Repository files navigation

clox

This is my C implementation of the bytecode virtual machine interpreter for the Lox programming language. I made this while following along the final part of Robert Nystrom's Crafting Interpreters, and then added some extra stuff on top of that; this is the result.

This is was a learning project for a toy language, so I probably won't respond to issues or pull requests. Still, it's small, fast and handy for quick scripts, so here it is.

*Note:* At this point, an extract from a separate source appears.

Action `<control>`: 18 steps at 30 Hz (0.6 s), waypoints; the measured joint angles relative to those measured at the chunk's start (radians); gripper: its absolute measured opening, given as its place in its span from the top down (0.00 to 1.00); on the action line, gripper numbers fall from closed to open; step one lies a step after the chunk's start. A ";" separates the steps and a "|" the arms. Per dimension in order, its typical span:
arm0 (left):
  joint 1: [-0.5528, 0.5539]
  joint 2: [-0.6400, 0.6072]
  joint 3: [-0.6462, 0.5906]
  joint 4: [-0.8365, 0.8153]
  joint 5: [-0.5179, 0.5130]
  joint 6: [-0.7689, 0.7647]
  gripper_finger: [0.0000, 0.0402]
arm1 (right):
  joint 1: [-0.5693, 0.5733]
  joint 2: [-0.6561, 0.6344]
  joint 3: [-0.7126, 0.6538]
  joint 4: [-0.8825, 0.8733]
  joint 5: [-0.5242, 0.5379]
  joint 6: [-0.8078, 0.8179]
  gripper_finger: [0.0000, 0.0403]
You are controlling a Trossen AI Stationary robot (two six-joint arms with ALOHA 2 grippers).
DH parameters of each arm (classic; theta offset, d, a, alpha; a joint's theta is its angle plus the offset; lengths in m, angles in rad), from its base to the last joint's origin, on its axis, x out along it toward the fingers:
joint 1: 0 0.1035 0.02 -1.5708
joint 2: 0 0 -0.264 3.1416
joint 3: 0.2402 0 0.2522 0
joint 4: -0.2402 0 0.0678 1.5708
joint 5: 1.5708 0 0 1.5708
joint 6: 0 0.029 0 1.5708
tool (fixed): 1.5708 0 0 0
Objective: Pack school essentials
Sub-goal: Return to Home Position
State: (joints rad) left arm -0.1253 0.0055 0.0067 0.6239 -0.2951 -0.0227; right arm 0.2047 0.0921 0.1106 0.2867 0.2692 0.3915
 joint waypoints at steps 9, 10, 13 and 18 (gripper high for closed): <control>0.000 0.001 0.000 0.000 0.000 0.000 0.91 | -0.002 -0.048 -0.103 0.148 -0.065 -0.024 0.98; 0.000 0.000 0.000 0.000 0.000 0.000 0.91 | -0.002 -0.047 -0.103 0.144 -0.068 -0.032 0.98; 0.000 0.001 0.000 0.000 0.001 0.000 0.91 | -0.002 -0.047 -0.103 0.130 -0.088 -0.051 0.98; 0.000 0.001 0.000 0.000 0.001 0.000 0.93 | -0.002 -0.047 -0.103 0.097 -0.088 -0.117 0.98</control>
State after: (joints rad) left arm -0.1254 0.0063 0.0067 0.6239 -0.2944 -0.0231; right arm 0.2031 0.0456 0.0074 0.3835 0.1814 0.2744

See also: https://tung.github.io/posts/my-workflow-for-following-crafting-interpreters/

Features

This has all of the features of baseline Lox (described in detail here):

  • dynamically-typed values
  • garbage collection
  • expressions and statements
  • variables
  • branches and loops
  • functions
  • closures
  • classes with instances and inheritance

There's also a bunch of extra stuff I added on top of all of this:

  • modulo operator (%)
  • anonymous function values (a.k.a. lambdas)
  • lists
  • maps
  • element/field indexing ([]) for strings, lists, maps and instances
  • methods for strings, lists and maps
  • optional trailing commas for comma-separated lists
  • more native functions, mostly for dealing with strings, numbers and other values
  • higher limit for constants per function (65535 versus baseline clox's 255)
  • REPL input improvements: multi-line input, line editing and more
  • shebang support: ignore the first line of a script if it starts with a # character
  • support for scripts piped in via standard input
  • various optimizations: computed gotos, faster global variable access, fused opcodes

Code Examples

Stuff that baseline Lox features:

// Line comments start with two slashes.

// Global variables are declared before use.
var a;           // = nil
var b = nil;
var c = true;    // Booleans.
var d = false;
var e = 123.456; // Numbers are double-precision floating point values.
var f = "hi";

// Local variables in block scopes.
{
  var x = "foo";
  var y = "bar";
  print x + y; // foobar
}

// Expressions.
print 1 + 2 * 3 / 4 - 5;       // -2.5
print "Hello" + " " + "world." // Hello world.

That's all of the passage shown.